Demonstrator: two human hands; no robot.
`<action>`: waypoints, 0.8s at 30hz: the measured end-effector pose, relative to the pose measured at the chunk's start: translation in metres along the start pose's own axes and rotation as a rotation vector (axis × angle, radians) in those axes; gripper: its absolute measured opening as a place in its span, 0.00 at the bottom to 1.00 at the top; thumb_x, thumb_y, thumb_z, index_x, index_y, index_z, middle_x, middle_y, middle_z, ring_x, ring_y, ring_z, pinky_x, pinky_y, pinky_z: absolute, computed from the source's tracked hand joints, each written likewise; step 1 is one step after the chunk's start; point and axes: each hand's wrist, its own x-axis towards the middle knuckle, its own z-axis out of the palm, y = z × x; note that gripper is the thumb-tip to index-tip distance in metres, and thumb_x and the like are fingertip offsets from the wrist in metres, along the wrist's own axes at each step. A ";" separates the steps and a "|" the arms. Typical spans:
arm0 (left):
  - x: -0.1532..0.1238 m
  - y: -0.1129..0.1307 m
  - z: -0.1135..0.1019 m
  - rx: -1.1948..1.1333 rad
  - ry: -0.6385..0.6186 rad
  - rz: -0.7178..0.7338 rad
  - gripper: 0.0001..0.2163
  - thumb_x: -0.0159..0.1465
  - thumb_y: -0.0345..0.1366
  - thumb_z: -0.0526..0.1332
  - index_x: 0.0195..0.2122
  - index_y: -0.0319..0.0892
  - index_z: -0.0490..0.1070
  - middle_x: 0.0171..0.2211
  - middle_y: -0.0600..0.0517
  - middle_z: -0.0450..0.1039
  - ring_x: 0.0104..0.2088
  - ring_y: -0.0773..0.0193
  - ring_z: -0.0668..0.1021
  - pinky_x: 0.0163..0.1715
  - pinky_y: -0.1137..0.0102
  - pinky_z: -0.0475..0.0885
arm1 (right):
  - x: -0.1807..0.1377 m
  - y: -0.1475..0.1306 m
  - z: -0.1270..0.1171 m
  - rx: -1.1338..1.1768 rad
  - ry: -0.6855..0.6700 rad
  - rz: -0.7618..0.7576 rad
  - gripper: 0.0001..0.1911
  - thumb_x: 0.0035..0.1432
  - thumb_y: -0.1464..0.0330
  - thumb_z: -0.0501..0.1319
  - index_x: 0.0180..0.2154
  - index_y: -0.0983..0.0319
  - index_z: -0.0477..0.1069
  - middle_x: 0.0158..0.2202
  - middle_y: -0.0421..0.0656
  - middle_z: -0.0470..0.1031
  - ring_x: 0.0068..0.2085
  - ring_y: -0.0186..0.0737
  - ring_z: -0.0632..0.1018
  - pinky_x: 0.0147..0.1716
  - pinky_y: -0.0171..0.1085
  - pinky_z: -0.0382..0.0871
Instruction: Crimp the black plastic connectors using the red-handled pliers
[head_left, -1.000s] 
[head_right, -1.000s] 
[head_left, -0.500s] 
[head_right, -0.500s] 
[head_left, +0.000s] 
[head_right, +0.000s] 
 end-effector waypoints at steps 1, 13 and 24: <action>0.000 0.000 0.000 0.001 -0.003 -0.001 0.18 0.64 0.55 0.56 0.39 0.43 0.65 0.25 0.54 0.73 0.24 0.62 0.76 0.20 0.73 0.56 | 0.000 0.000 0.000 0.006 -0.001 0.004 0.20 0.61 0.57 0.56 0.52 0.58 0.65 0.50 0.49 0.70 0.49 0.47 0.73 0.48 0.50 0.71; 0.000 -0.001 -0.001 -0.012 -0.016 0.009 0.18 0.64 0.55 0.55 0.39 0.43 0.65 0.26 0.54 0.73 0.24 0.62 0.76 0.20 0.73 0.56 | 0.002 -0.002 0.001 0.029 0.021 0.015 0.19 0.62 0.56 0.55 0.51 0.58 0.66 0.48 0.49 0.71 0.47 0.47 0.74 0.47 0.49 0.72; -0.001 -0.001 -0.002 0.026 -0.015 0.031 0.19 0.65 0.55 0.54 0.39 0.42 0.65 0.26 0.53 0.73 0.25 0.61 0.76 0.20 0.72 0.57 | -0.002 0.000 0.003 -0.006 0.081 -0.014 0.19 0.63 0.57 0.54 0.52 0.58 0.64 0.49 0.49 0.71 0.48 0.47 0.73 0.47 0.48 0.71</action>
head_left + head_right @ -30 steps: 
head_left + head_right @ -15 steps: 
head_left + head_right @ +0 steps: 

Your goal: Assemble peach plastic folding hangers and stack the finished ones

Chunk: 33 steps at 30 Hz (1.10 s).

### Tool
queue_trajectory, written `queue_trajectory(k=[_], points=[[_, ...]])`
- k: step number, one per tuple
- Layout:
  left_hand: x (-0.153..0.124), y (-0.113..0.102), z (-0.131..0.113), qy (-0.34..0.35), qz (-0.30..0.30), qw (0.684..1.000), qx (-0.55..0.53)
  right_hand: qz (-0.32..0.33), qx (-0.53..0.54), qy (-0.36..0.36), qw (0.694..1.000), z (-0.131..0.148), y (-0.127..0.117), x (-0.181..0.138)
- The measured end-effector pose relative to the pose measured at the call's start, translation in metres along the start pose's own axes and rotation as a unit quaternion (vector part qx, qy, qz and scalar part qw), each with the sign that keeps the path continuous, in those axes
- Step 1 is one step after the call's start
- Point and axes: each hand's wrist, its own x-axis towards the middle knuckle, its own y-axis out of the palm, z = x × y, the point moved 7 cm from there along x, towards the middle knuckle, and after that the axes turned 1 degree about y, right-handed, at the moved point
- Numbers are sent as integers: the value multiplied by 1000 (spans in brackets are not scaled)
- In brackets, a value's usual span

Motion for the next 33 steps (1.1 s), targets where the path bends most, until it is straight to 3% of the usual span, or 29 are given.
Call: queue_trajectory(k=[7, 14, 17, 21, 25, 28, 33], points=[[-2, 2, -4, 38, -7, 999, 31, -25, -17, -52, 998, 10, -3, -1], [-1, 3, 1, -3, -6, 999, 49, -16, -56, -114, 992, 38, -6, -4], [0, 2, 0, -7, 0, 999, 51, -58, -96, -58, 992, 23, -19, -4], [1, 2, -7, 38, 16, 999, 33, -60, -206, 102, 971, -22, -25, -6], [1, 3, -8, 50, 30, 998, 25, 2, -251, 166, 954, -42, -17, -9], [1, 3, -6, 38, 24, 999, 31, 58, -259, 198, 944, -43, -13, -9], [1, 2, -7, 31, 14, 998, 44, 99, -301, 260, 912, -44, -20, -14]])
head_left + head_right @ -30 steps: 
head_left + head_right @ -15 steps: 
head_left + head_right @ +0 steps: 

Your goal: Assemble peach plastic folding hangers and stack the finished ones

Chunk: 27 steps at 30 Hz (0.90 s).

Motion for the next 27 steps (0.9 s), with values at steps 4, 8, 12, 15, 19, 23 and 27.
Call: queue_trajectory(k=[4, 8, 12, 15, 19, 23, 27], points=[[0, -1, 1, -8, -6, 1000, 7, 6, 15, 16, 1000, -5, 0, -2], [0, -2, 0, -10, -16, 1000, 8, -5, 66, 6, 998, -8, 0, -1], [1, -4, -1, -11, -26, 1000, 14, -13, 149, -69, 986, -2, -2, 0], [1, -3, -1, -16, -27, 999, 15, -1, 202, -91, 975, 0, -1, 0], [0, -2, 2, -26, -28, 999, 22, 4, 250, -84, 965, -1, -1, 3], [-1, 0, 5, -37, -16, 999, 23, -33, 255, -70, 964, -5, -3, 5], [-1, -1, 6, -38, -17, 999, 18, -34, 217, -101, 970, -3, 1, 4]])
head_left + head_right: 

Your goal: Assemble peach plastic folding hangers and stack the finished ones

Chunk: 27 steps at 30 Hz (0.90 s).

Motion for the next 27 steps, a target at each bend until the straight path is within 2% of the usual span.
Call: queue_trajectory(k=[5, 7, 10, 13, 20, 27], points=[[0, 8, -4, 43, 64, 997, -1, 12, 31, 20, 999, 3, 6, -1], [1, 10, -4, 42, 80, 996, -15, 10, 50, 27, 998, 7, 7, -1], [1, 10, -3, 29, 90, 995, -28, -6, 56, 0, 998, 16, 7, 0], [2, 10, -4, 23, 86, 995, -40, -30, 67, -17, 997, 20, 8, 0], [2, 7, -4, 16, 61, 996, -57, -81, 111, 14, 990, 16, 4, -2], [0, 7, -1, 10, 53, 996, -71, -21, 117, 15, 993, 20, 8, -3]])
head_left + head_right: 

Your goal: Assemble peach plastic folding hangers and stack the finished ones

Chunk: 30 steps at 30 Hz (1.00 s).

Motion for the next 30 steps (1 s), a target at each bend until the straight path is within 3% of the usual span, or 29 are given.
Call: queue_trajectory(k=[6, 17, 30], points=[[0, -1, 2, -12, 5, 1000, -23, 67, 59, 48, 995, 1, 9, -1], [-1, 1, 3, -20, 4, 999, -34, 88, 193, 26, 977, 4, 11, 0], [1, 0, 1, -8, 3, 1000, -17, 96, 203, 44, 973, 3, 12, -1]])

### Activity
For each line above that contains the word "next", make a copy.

### Response box
Motion for the next 33 steps (1.1 s), targets where the path bends most, until it is straight to 3% of the usual span, or 29 are given.
Motion for the next 27 steps (0.9 s), with values at steps 4, 8, 12, 15, 19, 23 and 27.
Motion for the next 27 steps, a target at each bend until the straight path is within 2% of the usual span.
Motion for the next 30 steps (1 s), a target at each bend until the straight path is within 3% of the usual span, or 29 are given.

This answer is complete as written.